Finding locking bugs with Smatch

By Daroc Alden
June 11, 2025

Smatch is a GPL-licensed static-analysis tool for C that has a lot of specialized checks for the kernel. Smatch has been used in the kernel for more than 20 years; Dan Carpenter, its primary author, decided last year that some details of its plugin system were due for a rewrite. He spoke at Linaro Connect 2025 about his work on Smatch, the changes to its implementation, and how those changes enabled him to easily add additional checks for locking bugs in the kernel.

Video of the talk is available, and Carpenter's slides can be found on Linaro's website. Carpenter began by apologizing for the relative complexity of this talk, compared to some of his presentations about Smatch in prior years. "We're running out of easy checks to write," he explained.
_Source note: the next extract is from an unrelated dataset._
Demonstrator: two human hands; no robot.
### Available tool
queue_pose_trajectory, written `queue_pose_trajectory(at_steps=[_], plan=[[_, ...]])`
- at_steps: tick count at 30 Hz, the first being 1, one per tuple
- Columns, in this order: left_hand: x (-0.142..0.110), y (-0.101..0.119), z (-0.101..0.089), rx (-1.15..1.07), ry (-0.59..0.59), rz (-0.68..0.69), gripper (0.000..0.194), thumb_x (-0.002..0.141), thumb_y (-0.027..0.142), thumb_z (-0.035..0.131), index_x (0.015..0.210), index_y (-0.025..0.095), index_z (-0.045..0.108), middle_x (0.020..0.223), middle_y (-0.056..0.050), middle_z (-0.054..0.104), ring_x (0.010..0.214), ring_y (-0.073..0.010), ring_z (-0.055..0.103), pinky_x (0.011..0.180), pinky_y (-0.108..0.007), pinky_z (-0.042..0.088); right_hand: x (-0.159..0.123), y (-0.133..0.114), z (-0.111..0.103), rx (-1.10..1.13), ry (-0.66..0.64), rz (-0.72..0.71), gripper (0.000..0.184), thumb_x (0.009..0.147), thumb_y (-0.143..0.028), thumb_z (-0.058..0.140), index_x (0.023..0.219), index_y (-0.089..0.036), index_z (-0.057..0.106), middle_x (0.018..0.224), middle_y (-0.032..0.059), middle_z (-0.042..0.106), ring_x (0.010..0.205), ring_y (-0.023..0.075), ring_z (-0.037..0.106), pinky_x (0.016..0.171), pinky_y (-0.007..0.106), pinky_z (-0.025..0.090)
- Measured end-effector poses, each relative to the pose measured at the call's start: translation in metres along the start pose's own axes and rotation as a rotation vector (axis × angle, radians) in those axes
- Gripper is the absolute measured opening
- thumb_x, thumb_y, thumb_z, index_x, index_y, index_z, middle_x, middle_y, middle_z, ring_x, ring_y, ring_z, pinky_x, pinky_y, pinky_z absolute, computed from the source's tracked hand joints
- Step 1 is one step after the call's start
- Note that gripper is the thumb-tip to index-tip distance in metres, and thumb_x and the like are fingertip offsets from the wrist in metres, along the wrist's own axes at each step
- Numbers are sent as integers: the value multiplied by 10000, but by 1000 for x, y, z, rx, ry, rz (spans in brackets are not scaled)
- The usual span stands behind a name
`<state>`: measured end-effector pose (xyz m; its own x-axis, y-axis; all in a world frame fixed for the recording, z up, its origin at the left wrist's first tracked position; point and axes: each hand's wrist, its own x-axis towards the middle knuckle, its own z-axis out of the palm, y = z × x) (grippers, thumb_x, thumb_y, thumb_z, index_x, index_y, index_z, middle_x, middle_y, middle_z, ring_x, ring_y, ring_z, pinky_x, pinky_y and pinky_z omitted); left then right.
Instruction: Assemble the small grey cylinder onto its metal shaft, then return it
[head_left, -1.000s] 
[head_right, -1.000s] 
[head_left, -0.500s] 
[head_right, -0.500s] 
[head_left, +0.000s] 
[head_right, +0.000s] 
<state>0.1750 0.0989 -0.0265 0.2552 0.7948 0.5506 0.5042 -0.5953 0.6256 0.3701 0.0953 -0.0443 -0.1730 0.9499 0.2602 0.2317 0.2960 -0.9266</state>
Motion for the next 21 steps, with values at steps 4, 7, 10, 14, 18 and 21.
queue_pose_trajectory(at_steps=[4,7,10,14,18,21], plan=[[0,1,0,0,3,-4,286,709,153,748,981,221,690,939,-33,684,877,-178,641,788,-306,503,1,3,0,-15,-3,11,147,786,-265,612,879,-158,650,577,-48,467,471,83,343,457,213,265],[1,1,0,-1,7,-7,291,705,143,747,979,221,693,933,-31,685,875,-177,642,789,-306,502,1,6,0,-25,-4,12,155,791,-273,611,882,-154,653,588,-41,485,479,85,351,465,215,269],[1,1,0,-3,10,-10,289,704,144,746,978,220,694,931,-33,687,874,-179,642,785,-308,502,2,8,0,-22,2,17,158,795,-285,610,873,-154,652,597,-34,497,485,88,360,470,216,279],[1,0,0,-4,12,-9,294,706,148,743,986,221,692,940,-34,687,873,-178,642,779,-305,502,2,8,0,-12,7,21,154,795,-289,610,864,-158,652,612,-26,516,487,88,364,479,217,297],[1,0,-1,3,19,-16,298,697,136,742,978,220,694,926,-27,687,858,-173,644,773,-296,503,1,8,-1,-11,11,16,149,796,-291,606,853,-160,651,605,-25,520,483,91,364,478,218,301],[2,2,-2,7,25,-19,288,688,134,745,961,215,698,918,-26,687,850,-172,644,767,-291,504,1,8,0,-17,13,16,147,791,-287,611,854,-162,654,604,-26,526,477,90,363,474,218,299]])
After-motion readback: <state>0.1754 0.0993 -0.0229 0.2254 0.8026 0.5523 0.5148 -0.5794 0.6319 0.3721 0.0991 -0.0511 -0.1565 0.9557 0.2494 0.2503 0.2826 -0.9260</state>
Smatch is designed to permit writing project-specific checks; over the years, a large number of kernel-specific checks have been added to the code, so the latest work has moved on to more complicated topics, such as locking.

One of the things that sets Smatch apart from other static-analysis tools, Carpenter said, is its support for control-flow analysis and cross-function analysis. He frequently uses both of these features to understand new subsystems; Smatch can "tell you where a variable is set, where callers of a function are, and what a function can return," among other things. For example, Smatch might show that a particular function has three callers, all of which hold a particular lock when they call it. From that, the programmer can infer the implicit locking requirements of the function.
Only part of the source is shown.